EXERCISE DIRECTIONS:
Copy the data below in full, exactly as it appears.

PROVIDED MATERIAL:
* * * * * * * * *

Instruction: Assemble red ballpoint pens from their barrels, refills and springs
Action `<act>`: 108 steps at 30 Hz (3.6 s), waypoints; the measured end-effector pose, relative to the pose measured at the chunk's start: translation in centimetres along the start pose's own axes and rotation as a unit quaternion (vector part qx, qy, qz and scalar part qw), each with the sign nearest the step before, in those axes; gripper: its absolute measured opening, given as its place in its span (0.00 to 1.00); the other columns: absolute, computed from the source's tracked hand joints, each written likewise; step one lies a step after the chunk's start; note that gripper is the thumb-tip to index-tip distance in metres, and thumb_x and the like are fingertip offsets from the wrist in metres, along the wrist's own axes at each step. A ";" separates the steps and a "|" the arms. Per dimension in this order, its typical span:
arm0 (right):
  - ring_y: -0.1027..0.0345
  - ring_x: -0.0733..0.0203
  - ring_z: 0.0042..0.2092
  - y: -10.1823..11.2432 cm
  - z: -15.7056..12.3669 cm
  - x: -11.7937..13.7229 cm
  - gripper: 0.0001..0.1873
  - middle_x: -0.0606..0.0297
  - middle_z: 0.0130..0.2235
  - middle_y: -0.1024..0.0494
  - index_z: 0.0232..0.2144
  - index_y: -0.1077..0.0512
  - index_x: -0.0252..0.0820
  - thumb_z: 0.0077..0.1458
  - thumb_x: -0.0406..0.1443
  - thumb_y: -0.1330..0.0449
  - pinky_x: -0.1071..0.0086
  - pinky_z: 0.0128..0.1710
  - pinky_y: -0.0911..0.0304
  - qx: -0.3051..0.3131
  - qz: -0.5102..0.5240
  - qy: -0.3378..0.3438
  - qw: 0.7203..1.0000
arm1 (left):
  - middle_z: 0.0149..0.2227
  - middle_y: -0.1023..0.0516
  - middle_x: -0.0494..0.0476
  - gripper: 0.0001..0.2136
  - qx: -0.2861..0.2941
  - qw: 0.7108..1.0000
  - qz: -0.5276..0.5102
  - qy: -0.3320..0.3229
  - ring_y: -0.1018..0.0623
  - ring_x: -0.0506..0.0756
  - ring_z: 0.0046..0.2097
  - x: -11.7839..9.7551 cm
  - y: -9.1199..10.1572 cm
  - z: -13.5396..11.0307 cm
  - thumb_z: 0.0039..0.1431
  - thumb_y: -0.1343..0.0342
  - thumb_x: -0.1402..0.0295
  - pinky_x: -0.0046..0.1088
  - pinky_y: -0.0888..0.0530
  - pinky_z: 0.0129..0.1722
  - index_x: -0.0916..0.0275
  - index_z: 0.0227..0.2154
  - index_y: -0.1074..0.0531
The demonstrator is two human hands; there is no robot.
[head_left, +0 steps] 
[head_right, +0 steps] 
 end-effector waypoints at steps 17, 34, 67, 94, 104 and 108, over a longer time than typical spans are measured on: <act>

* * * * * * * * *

PROBLEM SOLUTION:
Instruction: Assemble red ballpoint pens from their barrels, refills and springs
Action `<act>`: 108 steps at 30 Hz (3.6 s), waypoints; the measured end-effector pose, relative to the pose measured at the chunk's start: translation in centimetres along the start pose's own axes and rotation as a unit quaternion (vector part qx, qy, qz and scalar part qw), each with the sign nearest the step before, in those axes; gripper: its absolute measured opening, given as its place in its span (0.00 to 1.00); the other columns: absolute, computed from the source's tracked hand joints, each written likewise; step one lies a step after the chunk's start; note that gripper is the thumb-tip to index-tip distance in metres, and thumb_x and the like are fingertip offsets from the wrist in metres, along the wrist's own axes at each step. A ";" separates the steps and a "|" the arms. Per dimension in this order, its typical span:
arm0 (right):
  - ring_y: -0.1027..0.0345
  - ring_x: -0.0733..0.0203
  - ring_z: 0.0042..0.2092
  - y: -10.1823..11.2432 cm
  - z: -15.7056..12.3669 cm
  - x: -11.7937..13.7229 cm
  - gripper: 0.0001..0.1873
  - middle_x: -0.0606..0.0297
  - middle_z: 0.0130..0.2235
  - middle_y: -0.1024..0.0494
  - index_z: 0.0232..0.2144
  - index_y: -0.1077..0.0512
  - index_x: -0.0252..0.0820
  - thumb_z: 0.0077..0.1458
  - thumb_x: -0.0406..0.1443
  - thumb_y: -0.1330..0.0449
  - pinky_x: -0.1071..0.0086
  - pinky_z: 0.0128..0.1710
  - pinky_y: -0.0911..0.0304
  - qx: -0.3051..0.3131
  - qz: -0.5102..0.5240
  - qy: -0.3378..0.3438
  - qw: 0.7203..1.0000
arm1 (left):
  - middle_z: 0.0149..0.2227
  - middle_y: -0.1023..0.0516
  - middle_x: -0.0494..0.0476
  - gripper: 0.0001..0.2136
  - qx: -0.2861..0.2941
  - qw: 0.7108..1.0000
  - qz: -0.5276..0.5102
  - qy: -0.3320..0.3229
  - ring_y: -0.1018..0.0623
  - ring_x: -0.0506..0.0756
  - ring_z: 0.0046..0.2097
  - x: -11.7839..9.7551 cm
  - y: -9.1199..10.1572 cm
  - z: -13.5396..11.0307 cm
  - thumb_z: 0.0039..0.1431
  - thumb_y: -0.1343..0.0342
  - thumb_x: -0.1402..0.0295
  - pinky_x: -0.0046..0.1088
  - pinky_y: -0.0888..0.0530
  - pinky_z: 0.0129..0.1722
  - index_x: -0.0916..0.0275
  - index_z: 0.0227..0.2154
  - index_y: -0.1074..0.0531
The demonstrator is two human hands; there is no robot.
[head_left, +0 steps] 
[head_right, +0 steps] 
 end-effector waypoints at steps 17, 34, 67, 94, 104 and 108, over a longer time than typical spans are measured on: <act>

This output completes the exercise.